• _Exercise_:
Repeat the data below exactly. Include each line.

*** Stored data ***

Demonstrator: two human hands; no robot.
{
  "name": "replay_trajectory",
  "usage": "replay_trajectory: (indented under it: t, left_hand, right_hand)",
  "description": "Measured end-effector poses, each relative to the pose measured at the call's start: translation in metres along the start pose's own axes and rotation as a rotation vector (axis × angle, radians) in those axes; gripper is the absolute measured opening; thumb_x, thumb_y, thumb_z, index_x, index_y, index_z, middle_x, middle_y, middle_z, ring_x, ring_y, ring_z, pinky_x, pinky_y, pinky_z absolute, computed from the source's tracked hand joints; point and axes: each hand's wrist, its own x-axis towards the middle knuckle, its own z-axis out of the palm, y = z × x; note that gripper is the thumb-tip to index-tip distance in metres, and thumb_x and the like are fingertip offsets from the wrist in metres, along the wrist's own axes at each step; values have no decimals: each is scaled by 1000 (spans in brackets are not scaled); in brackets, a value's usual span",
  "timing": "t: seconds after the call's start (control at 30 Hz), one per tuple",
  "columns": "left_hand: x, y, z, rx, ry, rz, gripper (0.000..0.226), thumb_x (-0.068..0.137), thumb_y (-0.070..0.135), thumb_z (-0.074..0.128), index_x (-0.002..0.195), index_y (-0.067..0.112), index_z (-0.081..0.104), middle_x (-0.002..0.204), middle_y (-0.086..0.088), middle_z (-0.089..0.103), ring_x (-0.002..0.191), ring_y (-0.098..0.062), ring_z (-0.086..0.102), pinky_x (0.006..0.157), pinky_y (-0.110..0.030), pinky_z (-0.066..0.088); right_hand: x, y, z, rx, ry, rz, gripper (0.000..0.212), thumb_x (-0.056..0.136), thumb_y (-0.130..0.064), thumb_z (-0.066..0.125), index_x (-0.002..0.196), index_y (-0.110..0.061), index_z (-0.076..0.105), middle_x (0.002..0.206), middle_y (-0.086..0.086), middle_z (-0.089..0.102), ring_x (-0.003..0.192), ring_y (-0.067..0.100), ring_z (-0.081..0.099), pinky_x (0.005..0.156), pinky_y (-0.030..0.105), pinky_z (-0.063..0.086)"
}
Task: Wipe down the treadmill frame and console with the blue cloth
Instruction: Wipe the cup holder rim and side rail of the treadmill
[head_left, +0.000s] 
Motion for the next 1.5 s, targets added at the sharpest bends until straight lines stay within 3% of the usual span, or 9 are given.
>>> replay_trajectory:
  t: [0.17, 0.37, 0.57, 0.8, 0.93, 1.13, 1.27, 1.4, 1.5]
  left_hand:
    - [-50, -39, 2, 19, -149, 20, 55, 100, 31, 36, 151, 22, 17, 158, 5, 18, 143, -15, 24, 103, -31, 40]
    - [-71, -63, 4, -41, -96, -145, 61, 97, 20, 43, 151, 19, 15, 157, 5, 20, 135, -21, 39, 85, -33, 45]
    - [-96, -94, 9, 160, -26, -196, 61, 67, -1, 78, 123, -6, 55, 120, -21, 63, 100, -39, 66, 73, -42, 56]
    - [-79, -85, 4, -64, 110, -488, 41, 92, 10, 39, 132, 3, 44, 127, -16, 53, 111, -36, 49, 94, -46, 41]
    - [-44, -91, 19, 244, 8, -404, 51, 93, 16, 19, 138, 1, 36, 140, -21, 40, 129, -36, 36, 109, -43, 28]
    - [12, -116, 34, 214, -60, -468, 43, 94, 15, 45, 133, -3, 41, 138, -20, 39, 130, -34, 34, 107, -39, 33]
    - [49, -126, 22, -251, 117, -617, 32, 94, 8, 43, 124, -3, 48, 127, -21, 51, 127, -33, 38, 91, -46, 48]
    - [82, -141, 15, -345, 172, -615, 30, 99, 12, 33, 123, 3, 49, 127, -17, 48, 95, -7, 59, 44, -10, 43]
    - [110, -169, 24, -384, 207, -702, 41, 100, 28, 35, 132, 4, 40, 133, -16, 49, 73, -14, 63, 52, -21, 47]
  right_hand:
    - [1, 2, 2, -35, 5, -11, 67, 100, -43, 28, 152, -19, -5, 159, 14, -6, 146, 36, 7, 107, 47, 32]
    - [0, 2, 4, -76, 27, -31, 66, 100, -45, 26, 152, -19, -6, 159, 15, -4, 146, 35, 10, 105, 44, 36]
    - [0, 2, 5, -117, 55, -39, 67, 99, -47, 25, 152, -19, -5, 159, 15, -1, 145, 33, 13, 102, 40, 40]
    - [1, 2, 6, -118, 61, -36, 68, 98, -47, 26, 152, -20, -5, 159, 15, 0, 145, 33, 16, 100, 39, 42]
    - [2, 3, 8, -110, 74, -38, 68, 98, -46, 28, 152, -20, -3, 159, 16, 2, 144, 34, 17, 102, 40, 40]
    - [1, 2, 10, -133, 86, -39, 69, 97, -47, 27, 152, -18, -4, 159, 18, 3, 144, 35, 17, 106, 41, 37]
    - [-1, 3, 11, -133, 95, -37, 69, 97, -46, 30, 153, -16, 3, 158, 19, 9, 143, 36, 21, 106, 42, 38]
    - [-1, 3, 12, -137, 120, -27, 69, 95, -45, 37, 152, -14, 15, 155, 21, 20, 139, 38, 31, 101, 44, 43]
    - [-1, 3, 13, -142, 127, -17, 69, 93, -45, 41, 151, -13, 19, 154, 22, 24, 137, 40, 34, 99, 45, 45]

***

• _Exercise output_:
Demonstrator: two human hands; no robot.
{
  "name": "replay_trajectory",
  "usage": "replay_trajectory: (indented under it: t, left_hand, right_hand)",
  "description": "Measured end-effector poses, each relative to the pose measured at the call's start: translation in metres along the start pose's own axes and rotation as a rotation vector (axis × angle, radians) in those axes; gripper is the absolute measured opening; thumb_x, thumb_y, thumb_z, index_x, index_y, index_z, middle_x, middle_y, middle_z, ring_x, ring_y, ring_z, pinky_x, pinky_y, pinky_z absolute, computed from the source's tracked hand joints; point and axes: each hand's wrist, its own x-axis towards the middle knuckle, its own z-axis out of the palm, y = z × x; note that gripper is the thumb-tip to index-tip distance in metres, and thumb_x and the like are fingertip offsets from the wrist in metres, along the wrist's own axes at each step; values have no decimals: each is scaled by 1000 (spans in brackets are not scaled); in brackets, a value's usual span",
  "timing": "t: seconds after the call's start (control at 30 Hz), one per tuple",
  "columns": "left_hand: x, y, z, rx, ry, rz, gripper (0.000..0.226), thumb_x (-0.068..0.137), thumb_y (-0.070..0.135), thumb_z (-0.074..0.128), index_x (-0.002..0.195), index_y (-0.067..0.112), index_z (-0.081..0.104), middle_x (-0.002..0.204), middle_y (-0.086..0.088), middle_z (-0.089..0.103), ring_x (-0.002..0.191), ring_y (-0.098..0.062), ring_z (-0.086..0.102), pinky_x (0.006..0.157), pinky_y (-0.110..0.030), pinky_z (-0.066..0.088); right_hand: x, y, z, rx, ry, rz, gripper (0.000..0.212), thumb_x (-0.056..0.136), thumb_y (-0.130..0.064), thumb_z (-0.066..0.125), index_x (-0.002..0.196), index_y (-0.110..0.061), index_z (-0.076..0.105), middle_x (0.002..0.206), middle_y (-0.086..0.086), middle_z (-0.089..0.102), ring_x (-0.003..0.192), ring_y (-0.067..0.100), ring_z (-0.081..0.099), pinky_x (0.005..0.156), pinky_y (-0.030..0.105), pinky_z (-0.063..0.086)"
}
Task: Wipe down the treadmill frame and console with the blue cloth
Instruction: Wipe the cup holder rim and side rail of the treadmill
[head_left, +0.000s] 
Motion for the next 1.5 s, targets added at the sharpest bends until straight lines stay within 3% of the usual span, or 9 are given.
>>> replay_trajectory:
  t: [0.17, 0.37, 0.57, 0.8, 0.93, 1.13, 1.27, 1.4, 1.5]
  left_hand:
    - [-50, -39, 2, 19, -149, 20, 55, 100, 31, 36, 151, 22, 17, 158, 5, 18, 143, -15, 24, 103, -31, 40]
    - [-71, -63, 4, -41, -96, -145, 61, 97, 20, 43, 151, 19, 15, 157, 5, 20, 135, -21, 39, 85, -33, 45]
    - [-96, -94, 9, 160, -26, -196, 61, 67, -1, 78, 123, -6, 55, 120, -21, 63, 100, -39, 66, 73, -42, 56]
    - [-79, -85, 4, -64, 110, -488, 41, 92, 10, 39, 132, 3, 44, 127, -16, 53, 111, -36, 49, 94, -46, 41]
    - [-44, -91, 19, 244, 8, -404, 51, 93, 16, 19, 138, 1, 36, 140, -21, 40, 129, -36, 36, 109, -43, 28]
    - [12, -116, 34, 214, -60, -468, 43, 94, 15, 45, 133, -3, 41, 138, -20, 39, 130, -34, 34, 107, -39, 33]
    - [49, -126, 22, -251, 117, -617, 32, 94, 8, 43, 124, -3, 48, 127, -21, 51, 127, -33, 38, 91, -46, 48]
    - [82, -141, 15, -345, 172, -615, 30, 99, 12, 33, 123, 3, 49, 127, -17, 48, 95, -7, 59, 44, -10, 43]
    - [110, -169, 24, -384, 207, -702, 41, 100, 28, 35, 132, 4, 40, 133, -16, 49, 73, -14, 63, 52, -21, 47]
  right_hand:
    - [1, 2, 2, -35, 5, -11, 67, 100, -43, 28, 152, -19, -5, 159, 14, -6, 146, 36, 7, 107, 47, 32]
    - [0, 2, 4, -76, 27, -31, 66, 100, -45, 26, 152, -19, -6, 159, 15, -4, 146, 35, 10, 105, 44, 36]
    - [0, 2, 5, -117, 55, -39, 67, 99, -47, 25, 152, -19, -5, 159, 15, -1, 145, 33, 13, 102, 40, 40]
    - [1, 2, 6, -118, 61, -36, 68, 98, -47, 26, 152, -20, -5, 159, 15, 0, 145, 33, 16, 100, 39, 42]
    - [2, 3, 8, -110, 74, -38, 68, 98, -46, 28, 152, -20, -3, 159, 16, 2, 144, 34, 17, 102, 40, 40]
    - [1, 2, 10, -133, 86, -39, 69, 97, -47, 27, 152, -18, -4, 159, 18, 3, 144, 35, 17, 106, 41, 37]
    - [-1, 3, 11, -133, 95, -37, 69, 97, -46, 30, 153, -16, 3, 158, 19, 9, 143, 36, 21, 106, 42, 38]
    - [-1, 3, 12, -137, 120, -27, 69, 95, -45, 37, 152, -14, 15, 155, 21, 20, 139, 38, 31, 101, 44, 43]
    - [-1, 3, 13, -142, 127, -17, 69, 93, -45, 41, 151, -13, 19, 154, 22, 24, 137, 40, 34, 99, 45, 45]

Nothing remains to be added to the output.